Once the line holding "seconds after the" is written out, stop; begin at the first line of the material below and retype exactly, dropping pictures.

=== PROVIDED DATA ===
==================================================

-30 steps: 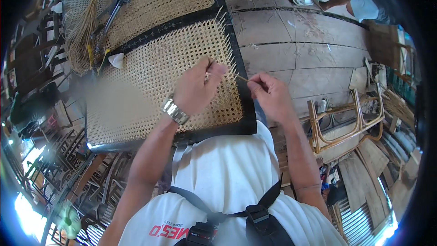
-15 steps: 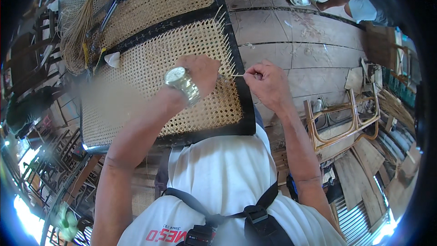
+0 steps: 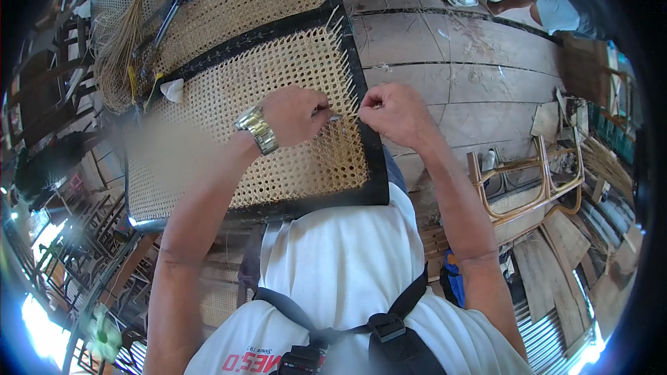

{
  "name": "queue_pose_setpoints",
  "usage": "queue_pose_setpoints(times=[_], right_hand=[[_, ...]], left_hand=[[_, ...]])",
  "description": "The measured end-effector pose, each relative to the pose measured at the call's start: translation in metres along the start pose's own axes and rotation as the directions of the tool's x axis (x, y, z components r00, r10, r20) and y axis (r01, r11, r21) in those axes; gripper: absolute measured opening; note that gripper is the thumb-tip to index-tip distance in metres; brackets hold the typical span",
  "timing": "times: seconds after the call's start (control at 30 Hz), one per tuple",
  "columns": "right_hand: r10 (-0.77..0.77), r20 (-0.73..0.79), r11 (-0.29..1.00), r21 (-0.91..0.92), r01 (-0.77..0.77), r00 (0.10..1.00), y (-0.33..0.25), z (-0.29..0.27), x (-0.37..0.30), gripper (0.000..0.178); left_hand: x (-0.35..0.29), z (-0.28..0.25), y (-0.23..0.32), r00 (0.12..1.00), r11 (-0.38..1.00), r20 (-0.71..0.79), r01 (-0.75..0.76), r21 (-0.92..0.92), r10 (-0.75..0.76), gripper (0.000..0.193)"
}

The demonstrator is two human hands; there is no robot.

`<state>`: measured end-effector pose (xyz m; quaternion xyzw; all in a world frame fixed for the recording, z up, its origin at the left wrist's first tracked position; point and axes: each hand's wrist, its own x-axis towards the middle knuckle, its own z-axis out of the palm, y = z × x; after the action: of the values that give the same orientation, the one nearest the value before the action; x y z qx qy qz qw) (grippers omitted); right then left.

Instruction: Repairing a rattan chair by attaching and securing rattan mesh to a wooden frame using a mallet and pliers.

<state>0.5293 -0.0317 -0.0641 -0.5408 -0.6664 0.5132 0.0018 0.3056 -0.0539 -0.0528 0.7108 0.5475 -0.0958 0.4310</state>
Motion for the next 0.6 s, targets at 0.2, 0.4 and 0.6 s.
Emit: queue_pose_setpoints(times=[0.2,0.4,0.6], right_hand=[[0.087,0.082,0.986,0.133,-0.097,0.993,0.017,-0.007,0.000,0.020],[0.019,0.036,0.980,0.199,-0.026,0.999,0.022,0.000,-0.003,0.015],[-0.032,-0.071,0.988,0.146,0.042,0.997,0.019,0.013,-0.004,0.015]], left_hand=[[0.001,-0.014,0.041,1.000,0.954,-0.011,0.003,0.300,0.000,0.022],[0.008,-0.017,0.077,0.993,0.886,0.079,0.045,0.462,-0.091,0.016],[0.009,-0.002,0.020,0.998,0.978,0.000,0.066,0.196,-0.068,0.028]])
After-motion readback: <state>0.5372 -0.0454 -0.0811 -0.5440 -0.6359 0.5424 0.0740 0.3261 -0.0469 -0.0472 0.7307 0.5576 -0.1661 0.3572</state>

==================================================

=== SOLUTION TO THIS EXERCISE ===
-30 steps: 
-15 steps: 
+0 steps: 

{
  "name": "queue_pose_setpoints",
  "usage": "queue_pose_setpoints(times=[_], right_hand=[[_, ...]], left_hand=[[_, ...]])",
  "description": "The measured end-effector pose, each relative to the pose measured at the call's start: translation in metres along the start pose's own axes and rotation as the directions of the tool's x axis (x, y, z components r00, r10, r20) and y axis (r01, r11, r21) in those axes; gripper: absolute measured opening; note that gripper is the thumb-tip to index-tip distance in metres; brackets hold the typical span",
  "timing": "times: seconds after the call's start (control at 30 Hz), one per tuple",

Nothing else belongs in the answer.